CI, confidence interval; CKD, chronic kidney disease; HR, hazard ratio; LVEF, left ventricular ejection fraction; VT, ventricular tachycardia.

Discussion

This analysis is the first, large, multicentred, cohort study assessing the outcomes of VTA in S-ICD carriers. The main results of our analysis can be summarized as follows:

  • Among all the patients enrolled in the iSUSI registry, 211 patients experienced the index event of either appropriate shock or a hospitalization due to monomorphic VT episodes. After the index event, n = 59 (28.0%) patients underwent VTA (VTA+ cohort), on average within 4 (2–7) months.

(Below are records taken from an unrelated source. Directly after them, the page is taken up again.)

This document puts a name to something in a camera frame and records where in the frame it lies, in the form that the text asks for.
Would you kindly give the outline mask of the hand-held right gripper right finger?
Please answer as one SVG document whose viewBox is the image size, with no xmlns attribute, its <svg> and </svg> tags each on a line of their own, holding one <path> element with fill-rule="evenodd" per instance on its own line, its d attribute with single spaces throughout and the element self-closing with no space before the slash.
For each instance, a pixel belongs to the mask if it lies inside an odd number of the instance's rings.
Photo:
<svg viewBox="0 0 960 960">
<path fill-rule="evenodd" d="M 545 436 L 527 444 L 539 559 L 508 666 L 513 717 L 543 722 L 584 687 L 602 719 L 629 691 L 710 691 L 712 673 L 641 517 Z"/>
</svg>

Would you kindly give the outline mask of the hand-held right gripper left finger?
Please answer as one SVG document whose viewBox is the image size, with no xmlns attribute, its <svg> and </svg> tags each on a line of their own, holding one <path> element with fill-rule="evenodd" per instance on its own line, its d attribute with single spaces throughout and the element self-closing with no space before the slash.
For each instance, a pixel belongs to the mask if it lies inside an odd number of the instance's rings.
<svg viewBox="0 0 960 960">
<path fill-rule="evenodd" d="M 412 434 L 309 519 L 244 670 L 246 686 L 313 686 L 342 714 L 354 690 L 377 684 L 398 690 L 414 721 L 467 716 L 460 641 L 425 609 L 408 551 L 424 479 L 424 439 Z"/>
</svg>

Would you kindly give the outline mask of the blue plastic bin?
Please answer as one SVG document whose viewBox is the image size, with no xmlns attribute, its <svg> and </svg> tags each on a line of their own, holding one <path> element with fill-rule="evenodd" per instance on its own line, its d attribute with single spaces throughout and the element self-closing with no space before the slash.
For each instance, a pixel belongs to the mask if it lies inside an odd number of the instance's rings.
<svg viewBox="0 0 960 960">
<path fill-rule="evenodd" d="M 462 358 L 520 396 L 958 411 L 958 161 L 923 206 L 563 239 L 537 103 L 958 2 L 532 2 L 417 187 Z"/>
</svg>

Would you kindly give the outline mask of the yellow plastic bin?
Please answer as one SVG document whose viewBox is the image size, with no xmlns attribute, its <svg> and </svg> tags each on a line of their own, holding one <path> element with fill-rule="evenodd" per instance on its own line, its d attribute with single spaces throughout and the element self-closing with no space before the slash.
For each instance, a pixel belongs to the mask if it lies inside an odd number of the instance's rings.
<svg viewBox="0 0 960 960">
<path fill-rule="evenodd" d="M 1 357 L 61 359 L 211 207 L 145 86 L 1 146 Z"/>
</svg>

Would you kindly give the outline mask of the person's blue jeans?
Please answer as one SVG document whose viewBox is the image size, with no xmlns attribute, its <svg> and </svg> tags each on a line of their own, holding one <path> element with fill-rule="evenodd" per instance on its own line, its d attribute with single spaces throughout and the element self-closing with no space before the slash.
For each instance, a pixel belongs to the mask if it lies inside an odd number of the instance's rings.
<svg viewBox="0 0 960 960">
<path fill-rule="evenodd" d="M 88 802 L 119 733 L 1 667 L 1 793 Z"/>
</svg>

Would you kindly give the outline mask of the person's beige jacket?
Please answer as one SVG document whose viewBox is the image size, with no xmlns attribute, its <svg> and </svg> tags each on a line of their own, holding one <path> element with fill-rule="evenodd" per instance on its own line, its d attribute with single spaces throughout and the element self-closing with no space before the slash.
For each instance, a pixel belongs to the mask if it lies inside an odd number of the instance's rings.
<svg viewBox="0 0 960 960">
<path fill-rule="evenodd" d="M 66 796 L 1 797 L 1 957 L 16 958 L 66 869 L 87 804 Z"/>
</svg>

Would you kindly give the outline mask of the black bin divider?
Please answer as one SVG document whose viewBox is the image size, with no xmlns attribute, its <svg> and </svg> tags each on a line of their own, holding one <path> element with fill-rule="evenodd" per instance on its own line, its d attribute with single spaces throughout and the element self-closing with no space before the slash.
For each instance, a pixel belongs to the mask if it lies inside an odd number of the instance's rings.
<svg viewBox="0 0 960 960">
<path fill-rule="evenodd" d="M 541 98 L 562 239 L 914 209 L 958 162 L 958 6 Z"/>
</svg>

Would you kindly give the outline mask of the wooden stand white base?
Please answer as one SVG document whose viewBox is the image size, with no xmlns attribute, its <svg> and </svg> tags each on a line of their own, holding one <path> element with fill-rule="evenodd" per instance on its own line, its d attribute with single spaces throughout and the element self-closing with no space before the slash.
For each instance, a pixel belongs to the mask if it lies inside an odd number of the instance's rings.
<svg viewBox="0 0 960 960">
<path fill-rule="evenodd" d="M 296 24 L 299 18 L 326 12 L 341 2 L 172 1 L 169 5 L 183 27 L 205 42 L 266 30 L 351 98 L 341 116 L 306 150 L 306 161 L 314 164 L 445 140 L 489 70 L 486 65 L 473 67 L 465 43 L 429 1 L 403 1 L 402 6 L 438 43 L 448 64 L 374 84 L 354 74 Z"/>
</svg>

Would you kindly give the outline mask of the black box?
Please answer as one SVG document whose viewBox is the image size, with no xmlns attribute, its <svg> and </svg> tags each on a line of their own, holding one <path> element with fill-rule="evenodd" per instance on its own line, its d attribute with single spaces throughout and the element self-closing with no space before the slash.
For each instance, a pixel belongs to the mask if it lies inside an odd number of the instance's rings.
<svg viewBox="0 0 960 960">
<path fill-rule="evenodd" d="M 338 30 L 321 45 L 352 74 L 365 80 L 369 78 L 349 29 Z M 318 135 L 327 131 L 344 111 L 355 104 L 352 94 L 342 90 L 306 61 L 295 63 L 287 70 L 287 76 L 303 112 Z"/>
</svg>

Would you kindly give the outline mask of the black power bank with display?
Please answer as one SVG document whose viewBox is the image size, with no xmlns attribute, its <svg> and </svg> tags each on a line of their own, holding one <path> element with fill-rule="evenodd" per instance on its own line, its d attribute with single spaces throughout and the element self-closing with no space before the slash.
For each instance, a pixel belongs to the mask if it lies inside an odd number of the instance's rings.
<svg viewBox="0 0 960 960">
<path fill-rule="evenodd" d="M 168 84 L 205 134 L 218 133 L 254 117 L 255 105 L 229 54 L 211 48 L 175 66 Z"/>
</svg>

  • Over a median follow-up of 17.3 (10.4–34.8) months from the index event, the combined primary outcome of device-related appropriate shocks, monomorphic VTs, and cardiovascular mortality was experienced by 46 (21.8%) patients in the overall cohort.

  • Patients in the VTA+ cohort experienced both significantly lower primary combined event rates (5/59 vs. 41/152, log-rank P value = 0.0013) and lower cardiovascular mortality (1/59 vs. 13/152; log-rank P value = 0.0432).

  • Among all tested characteristics, VTA was the only variable remaining significantly associated with a lower rate of primary combined event rates at multivariate analysis [aHR 0.262 (0.100–0.681), P = 0.006].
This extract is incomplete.